◆ Work item
In the entries below, find the lines with the word "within" and copy them.

(Data items)
=== Section Start ===
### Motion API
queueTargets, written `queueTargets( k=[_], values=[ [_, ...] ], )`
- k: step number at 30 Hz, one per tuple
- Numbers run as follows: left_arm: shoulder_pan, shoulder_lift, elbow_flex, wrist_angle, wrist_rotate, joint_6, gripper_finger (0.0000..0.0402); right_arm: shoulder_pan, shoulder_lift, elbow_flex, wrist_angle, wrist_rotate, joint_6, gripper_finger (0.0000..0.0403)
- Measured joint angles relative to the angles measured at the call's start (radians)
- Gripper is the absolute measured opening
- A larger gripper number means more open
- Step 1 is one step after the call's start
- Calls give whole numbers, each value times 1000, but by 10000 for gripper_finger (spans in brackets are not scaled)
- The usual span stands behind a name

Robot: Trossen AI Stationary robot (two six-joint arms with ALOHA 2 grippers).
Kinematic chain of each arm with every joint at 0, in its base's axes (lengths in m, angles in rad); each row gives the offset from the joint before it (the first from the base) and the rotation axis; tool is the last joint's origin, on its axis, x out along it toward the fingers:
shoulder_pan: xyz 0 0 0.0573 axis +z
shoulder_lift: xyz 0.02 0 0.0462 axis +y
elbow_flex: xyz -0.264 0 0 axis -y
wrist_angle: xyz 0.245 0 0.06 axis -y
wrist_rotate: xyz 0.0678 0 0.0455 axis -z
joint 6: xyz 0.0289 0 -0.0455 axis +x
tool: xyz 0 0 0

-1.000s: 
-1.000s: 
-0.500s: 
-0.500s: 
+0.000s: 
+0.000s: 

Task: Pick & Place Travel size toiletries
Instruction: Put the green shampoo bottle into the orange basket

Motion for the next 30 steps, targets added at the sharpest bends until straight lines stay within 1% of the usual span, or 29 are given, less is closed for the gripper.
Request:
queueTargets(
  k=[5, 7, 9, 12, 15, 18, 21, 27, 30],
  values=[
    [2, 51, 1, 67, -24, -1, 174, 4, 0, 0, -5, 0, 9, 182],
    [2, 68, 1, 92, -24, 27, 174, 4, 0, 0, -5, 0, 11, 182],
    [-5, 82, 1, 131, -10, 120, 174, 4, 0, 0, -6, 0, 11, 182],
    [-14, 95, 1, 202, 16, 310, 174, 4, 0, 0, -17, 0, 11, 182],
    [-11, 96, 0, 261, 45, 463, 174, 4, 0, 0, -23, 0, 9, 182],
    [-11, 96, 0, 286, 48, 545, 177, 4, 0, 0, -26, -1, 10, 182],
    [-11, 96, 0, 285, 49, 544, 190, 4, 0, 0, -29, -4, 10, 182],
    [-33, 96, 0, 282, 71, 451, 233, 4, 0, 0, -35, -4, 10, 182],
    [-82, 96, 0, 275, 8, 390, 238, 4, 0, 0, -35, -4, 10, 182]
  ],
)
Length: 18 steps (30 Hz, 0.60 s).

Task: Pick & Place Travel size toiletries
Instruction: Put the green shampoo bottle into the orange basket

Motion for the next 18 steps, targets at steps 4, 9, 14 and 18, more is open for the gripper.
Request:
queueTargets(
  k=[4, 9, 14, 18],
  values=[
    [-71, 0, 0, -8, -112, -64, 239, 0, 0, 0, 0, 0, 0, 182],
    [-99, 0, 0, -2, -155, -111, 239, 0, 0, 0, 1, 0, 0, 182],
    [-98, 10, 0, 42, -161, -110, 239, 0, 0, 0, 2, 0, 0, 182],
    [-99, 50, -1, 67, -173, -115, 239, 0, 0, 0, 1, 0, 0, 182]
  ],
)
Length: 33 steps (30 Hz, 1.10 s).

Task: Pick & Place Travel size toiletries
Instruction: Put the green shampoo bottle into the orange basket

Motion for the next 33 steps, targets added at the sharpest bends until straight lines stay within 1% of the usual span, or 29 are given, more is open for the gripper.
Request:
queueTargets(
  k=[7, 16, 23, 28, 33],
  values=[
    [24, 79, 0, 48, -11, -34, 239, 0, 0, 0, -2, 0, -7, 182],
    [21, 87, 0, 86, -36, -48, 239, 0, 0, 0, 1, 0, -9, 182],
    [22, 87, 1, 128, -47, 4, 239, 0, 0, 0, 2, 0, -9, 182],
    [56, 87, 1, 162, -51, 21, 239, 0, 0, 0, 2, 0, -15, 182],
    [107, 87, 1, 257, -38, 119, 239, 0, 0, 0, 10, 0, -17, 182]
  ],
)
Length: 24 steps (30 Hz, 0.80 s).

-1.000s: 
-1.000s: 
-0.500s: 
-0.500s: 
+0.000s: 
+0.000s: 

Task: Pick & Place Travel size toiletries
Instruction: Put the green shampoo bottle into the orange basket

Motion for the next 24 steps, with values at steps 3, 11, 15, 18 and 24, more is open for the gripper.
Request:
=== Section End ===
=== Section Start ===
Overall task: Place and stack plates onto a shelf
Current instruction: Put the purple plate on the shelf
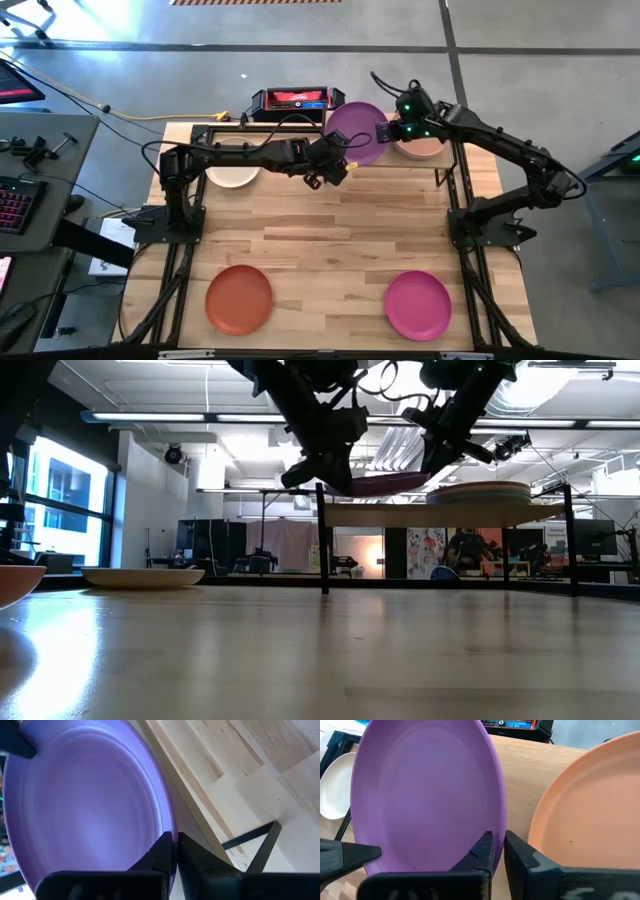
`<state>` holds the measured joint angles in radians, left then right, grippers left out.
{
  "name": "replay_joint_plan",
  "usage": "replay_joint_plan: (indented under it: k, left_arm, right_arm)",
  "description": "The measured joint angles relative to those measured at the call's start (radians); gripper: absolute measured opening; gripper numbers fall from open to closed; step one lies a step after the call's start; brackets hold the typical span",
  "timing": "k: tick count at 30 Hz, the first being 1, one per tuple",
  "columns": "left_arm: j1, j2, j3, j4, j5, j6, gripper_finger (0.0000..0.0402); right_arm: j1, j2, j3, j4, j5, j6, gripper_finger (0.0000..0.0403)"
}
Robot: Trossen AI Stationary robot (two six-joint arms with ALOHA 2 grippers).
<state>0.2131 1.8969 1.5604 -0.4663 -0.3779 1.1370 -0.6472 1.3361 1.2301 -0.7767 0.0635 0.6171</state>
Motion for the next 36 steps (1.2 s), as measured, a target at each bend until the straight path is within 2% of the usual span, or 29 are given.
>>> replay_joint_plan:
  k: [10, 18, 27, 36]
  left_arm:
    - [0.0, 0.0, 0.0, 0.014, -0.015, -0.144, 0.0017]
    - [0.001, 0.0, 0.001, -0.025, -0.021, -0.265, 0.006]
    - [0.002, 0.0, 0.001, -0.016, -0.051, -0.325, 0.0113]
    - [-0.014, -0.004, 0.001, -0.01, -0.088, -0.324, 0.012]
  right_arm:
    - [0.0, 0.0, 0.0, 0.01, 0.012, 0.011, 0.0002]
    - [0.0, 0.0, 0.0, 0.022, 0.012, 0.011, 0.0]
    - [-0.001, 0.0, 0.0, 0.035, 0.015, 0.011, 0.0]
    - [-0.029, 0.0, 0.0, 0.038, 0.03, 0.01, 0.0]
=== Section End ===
◆ Solution to this problem
Motion for the next 30 steps, targets added at the sharpest bends until straight lines stay within 1% of the usual span, or 29 are given, less is closed for the gripper.
Motion for the next 33 steps, targets added at the sharpest bends until straight lines stay within 1% of the usual span, or 29 are given, more is open for the gripper.
Motion for the next 36 steps (1.2 s), as measured, a target at each bend until the straight path is within 2% of the usual span, or 29 are given.

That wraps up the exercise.